Los únicos datos biográficos que conocemos, sobre todo referentes
a su infancia, son los que el mismo poeta nos da en un poemario narrativo
titulado: Como se empieza, incluido más tarde en su libro: Viajante de vía
estrecha (1929). Por ellos sabemos que tuvo que dejar los estudios para
ponerse a trabajar como recadero en una tienda. Esta falta de formación
académica, siempre será una losa en toda su vida de creación literaria,
aunque lo superará con su gran sentido de observación, su riqueza de
léxico, la brillantez de imágenes y metáforas, así como la cristalina
sonoridad de su rima.
Salvo una corta etapa de su vida, en la que por motivos
profesionales como viajante de una casa comercial tiene que viajar y
conocer Andalucía y Portugal, Monterrey permanecerá siempre en
Badajoz, donde se instalará definitivamente en el año 1897 como empleado
para todo de la relojería de don José María Álvarez-Buiza, que se inaugura
ese mismo año, y en la que permanecerá hasta su jubilación 50 años más
tarde, datos que él mismo comunica en una carta a su amigo y confidente
Antonio Reyes Huertas.
Esta es la imagen más conocida que se tiene del poeta–relojero: sus
amigos, siempre se lo encontrarán en sus idas y venidas por el Campo de
San Juan, detrás de la luna de los, por entonces, bien surtidos escaparates,
faenando en el diario arreglo de las estropeadas maquinarias de relojería o
atendiendo solícito a presuntos clientes compradores.

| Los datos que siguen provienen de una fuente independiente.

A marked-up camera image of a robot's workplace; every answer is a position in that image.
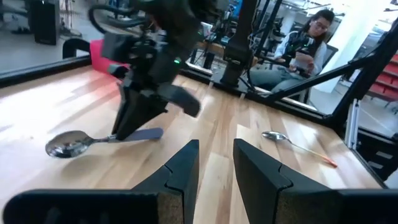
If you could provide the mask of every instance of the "glasses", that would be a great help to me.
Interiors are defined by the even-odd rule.
[[[315,21],[315,28],[320,29],[322,31],[326,31],[329,29],[329,27],[323,25],[321,22],[319,21]]]

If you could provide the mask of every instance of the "black metal bar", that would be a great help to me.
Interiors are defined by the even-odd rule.
[[[340,103],[332,113],[330,119],[331,123],[334,124],[334,130],[343,128],[347,116],[350,104],[354,99],[362,100],[370,87],[376,81],[378,76],[384,70],[386,65],[390,62],[391,58],[398,50],[398,19],[395,20],[391,30],[380,42],[377,49],[374,51],[374,58],[372,63],[367,63],[366,66],[361,70],[358,77],[351,84]]]
[[[205,59],[205,63],[203,64],[203,68],[211,69],[211,64],[213,64],[214,56],[215,55],[213,53],[210,53],[210,52],[208,52],[206,54],[206,59]]]
[[[198,49],[193,49],[192,50],[191,59],[189,61],[191,64],[195,63],[195,59],[197,57],[197,53],[198,53]]]
[[[271,1],[271,0],[267,0],[267,1],[264,3],[264,7],[262,8],[260,17],[259,17],[259,19],[257,20],[257,24],[256,24],[256,26],[254,27],[253,32],[255,32],[255,31],[257,31],[257,30],[260,29],[261,23],[262,23],[262,21],[264,20],[264,16],[266,15],[267,8],[268,8],[268,5],[269,5],[269,2],[270,2],[270,1]]]
[[[62,58],[76,57],[77,50],[90,52],[90,43],[80,38],[66,40],[62,45]]]
[[[120,6],[120,0],[115,0],[116,1],[116,9],[119,9]],[[118,19],[119,14],[117,12],[114,13],[114,18]]]
[[[268,38],[269,32],[272,29],[272,26],[274,25],[274,21],[276,18],[276,15],[278,13],[278,10],[280,8],[280,5],[282,4],[282,0],[276,0],[275,2],[275,6],[272,10],[272,13],[270,15],[270,17],[268,18],[267,24],[266,24],[266,28],[264,29],[264,32],[262,33],[262,37],[260,40],[260,44],[256,50],[255,56],[260,56],[261,55],[261,51],[262,51],[262,46],[264,45],[264,43],[266,42],[266,39]]]
[[[306,90],[306,89],[313,87],[317,84],[321,84],[323,82],[331,80],[332,78],[336,78],[340,75],[344,75],[346,73],[353,72],[356,69],[363,67],[364,65],[366,65],[366,63],[370,62],[373,59],[374,59],[373,56],[369,56],[369,57],[365,57],[365,58],[361,58],[359,60],[349,62],[346,65],[335,68],[335,69],[333,69],[329,72],[326,72],[322,75],[317,75],[315,77],[304,80],[302,83],[292,86],[286,90],[278,91],[277,93],[269,95],[267,98],[268,98],[268,100],[282,99],[283,97],[287,97],[294,93],[298,93],[300,91]]]
[[[0,73],[0,88],[91,65],[90,56],[64,59],[59,62]]]
[[[0,22],[4,21],[4,13],[2,11],[2,8],[3,8],[3,3],[2,0],[0,0]]]

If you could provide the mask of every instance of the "wooden surface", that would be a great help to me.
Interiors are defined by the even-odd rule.
[[[165,130],[159,141],[95,144],[76,159],[54,159],[44,146],[56,134],[83,130],[108,135],[119,105],[115,79],[79,68],[0,90],[0,207],[29,189],[131,189],[191,139],[200,140],[200,185],[195,223],[247,223],[236,183],[233,139],[242,138],[302,174],[333,189],[379,188],[330,129],[178,77],[202,103],[197,118],[168,105],[147,127]],[[333,169],[288,144],[261,137],[287,134],[293,142],[330,156]]]
[[[201,66],[194,65],[194,64],[191,64],[191,63],[189,63],[189,62],[187,62],[187,65],[188,65],[189,68],[192,69],[192,70],[196,70],[196,71],[203,72],[203,73],[205,73],[205,74],[207,74],[207,75],[209,75],[209,76],[212,76],[212,75],[213,75],[213,71],[211,71],[210,69],[205,69],[205,68],[202,68]],[[271,92],[268,91],[268,90],[264,90],[264,89],[259,88],[259,87],[256,87],[256,86],[255,86],[254,88],[255,88],[257,91],[260,91],[260,92],[263,92],[263,93],[271,93]],[[311,109],[311,110],[314,110],[314,111],[317,111],[317,109],[316,109],[315,107],[311,106],[311,105],[306,105],[305,103],[302,103],[302,102],[299,102],[299,101],[296,101],[296,100],[292,100],[292,99],[290,99],[290,98],[288,98],[288,97],[283,97],[282,100],[288,101],[288,102],[290,102],[290,103],[294,103],[294,104],[296,104],[296,105],[303,106],[303,107],[305,107],[305,108],[308,108],[308,109]]]

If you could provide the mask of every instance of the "silver spoon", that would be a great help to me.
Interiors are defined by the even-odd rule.
[[[82,155],[94,143],[128,142],[148,139],[159,139],[163,135],[162,128],[143,129],[133,132],[123,141],[116,140],[116,135],[101,139],[93,139],[83,131],[67,131],[51,139],[45,145],[49,156],[57,158],[73,158]]]
[[[332,165],[333,167],[337,167],[337,164],[335,162],[333,162],[331,159],[327,158],[324,155],[321,155],[315,151],[312,151],[311,149],[306,149],[304,147],[298,146],[296,144],[294,144],[286,135],[279,133],[277,131],[264,131],[263,133],[261,133],[262,137],[267,138],[267,139],[271,139],[273,141],[283,141],[286,140],[289,143],[291,143],[291,145],[303,149],[304,151],[310,152],[318,157],[321,157],[325,162],[327,162],[328,164]]]

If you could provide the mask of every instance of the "white wall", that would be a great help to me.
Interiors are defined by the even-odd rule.
[[[379,15],[383,12],[390,0],[352,0],[351,9],[346,13],[329,45],[339,51],[333,56],[322,70],[322,73],[347,64],[353,59],[362,43],[374,27]],[[314,88],[331,93],[340,77],[321,83]]]
[[[264,2],[265,0],[262,0],[260,3],[260,9],[264,7]],[[267,13],[271,13],[272,10],[274,9],[274,2],[270,2],[267,8]],[[286,5],[281,5],[277,17],[285,17],[286,15],[290,14],[291,12],[294,12],[294,17],[295,17],[295,22],[298,22],[300,24],[306,23],[310,17],[307,17],[306,12],[296,12],[297,10],[289,9]],[[334,33],[334,31],[337,29],[337,27],[340,24],[339,19],[335,19],[335,21],[332,23],[331,27],[329,28],[329,32]]]

Como señalábamos anteriormente, poca era la actividad cultural
que se desarrollaba en una pobre y olvidadas ciudad de provincia como era
Badajoz por aquellos primeros años del nuevo siglo XX. Monterrey
frecuentaba en su juventud la Sociedad Espronceda, donde se daban
representaciones teatrales de Echegaray y de los hermanos Quintero, siendo
nuestro joven e inquieto poeta uno de sus actores, junto a otros jóvenes de
la ciudad; por aquellos primeros años del siglo escribiría una obrita
dialogada, titulada: Estampas íntimas. Nubes que pasan.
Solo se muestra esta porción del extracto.